* **AIM OF THE TASK**
Transcribe, word for word and without additions, each line below from the one containing "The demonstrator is" through the one containing "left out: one", both ends included.

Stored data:
/---
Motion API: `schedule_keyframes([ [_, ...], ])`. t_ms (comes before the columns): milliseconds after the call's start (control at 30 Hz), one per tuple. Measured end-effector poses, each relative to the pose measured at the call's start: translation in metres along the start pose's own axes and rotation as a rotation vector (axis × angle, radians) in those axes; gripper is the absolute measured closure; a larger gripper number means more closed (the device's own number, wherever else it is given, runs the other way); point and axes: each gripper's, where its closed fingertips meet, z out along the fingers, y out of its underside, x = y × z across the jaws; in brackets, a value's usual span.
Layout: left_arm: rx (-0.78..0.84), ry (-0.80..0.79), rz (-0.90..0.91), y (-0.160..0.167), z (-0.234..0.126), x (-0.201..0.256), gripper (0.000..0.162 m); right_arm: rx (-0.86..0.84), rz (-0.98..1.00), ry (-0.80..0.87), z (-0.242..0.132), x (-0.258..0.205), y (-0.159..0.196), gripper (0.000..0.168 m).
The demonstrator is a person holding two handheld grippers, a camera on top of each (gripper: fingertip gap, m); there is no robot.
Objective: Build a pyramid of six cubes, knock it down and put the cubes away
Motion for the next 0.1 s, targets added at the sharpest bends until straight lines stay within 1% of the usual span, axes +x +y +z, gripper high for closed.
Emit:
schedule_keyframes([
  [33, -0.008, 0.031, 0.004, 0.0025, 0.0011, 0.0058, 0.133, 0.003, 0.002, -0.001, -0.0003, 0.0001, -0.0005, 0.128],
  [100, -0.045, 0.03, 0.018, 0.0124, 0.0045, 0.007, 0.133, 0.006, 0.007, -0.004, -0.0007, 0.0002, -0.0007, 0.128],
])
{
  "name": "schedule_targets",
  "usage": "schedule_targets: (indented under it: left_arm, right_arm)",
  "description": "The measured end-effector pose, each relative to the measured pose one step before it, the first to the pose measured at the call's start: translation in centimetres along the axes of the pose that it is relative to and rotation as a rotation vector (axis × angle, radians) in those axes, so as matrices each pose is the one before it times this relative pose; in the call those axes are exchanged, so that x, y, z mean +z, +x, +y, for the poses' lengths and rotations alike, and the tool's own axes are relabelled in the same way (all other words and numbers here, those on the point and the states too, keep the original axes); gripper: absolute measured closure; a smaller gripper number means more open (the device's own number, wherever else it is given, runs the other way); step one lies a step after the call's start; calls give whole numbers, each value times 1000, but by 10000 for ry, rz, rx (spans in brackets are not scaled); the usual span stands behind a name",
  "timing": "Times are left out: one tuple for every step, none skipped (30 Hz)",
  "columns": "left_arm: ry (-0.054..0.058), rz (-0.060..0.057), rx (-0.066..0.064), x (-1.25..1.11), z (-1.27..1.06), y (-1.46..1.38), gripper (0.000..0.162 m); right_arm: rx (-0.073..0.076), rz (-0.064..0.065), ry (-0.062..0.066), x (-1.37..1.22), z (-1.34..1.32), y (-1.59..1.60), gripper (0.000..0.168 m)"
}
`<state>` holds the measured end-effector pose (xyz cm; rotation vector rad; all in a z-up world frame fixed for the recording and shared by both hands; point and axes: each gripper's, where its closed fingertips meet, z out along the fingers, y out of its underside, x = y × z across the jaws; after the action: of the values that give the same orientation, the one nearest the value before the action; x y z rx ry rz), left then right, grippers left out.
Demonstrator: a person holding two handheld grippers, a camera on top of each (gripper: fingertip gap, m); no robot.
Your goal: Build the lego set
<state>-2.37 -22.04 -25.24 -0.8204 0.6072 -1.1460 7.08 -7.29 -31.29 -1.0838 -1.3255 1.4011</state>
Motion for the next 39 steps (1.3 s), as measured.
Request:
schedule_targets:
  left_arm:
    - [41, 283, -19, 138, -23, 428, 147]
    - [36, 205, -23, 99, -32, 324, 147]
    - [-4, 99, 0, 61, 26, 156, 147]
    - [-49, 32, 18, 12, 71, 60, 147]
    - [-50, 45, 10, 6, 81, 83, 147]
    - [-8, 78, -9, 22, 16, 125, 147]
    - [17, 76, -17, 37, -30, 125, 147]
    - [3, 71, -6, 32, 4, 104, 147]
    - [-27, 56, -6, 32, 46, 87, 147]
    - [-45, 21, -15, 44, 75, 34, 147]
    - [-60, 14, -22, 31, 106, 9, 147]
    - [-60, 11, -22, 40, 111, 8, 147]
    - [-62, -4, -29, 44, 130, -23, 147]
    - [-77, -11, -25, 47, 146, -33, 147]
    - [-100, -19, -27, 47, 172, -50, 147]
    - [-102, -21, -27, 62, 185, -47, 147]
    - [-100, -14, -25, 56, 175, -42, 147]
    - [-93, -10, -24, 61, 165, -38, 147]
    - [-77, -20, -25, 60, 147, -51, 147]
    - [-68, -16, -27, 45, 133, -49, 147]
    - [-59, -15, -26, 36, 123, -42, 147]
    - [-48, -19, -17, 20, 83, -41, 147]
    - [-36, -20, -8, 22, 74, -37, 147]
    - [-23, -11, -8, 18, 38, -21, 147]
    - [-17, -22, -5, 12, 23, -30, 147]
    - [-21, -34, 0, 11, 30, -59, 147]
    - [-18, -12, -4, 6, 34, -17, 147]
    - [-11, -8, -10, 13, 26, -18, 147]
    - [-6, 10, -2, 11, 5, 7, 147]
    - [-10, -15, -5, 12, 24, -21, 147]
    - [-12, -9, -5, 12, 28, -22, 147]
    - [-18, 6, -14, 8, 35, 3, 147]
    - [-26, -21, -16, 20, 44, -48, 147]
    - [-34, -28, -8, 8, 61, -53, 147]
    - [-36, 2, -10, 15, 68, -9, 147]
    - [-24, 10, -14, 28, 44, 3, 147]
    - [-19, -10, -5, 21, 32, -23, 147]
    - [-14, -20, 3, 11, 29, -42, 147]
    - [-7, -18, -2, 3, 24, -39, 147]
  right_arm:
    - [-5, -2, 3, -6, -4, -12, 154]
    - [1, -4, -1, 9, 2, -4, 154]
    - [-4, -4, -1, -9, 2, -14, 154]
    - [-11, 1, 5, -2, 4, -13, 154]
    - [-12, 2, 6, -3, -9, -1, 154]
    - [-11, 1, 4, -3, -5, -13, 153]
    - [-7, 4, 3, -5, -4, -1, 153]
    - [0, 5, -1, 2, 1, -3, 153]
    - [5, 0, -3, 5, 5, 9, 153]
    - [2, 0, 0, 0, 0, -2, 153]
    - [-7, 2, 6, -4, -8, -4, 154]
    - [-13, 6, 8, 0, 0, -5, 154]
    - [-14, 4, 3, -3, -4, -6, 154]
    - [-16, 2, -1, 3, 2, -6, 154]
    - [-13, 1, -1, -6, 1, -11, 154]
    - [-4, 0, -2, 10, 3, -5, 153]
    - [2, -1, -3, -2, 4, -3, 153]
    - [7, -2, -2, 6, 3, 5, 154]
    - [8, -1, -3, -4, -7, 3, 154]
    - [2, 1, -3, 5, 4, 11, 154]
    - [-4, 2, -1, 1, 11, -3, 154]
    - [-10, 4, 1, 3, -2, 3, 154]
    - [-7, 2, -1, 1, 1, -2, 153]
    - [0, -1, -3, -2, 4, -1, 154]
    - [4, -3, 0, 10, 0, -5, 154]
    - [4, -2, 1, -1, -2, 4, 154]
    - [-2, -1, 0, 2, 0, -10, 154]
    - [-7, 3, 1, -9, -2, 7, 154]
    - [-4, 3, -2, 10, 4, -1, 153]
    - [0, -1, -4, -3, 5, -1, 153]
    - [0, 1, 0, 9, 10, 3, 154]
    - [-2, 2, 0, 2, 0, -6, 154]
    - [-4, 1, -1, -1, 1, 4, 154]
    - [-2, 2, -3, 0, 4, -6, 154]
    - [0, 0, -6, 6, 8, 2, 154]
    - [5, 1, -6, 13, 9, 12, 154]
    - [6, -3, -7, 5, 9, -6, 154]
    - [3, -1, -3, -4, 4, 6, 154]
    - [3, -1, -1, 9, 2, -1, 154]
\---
* **RESPONSE**
The demonstrator is a person holding two handheld grippers, a camera on top of each (gripper: fingertip gap, m); there is no robot.
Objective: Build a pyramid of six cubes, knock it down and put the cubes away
Motion for the next 0.1 s, targets added at the sharpest bends until straight lines stay within 1% of the usual span, axes +x +y +z, gripper high for closed.
Emit:
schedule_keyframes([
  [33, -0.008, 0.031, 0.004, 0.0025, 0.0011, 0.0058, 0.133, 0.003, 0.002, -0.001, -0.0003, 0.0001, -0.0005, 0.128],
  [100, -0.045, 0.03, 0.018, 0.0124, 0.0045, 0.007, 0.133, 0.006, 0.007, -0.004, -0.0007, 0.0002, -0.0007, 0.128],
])
{
  "name": "schedule_targets",
  "usage": "schedule_targets: (indented under it: left_arm, right_arm)",
  "description": "The measured end-effector pose, each relative to the measured pose one step before it, the first to the pose measured at the call's start: translation in centimetres along the axes of the pose that it is relative to and rotation as a rotation vector (axis × angle, radians) in those axes, so as matrices each pose is the one before it times this relative pose; in the call those axes are exchanged, so that x, y, z mean +z, +x, +y, for the poses' lengths and rotations alike, and the tool's own axes are relabelled in the same way (all other words and numbers here, those on the point and the states too, keep the original axes); gripper: absolute measured closure; a smaller gripper number means more open (the device's own number, wherever else it is given, runs the other way); step one lies a step after the call's start; calls give whole numbers, each value times 1000, but by 10000 for ry, rz, rx (spans in brackets are not scaled); the usual span stands behind a name",
  "timing": "Times are left out: one tuple for every step, none skipped (30 Hz)",

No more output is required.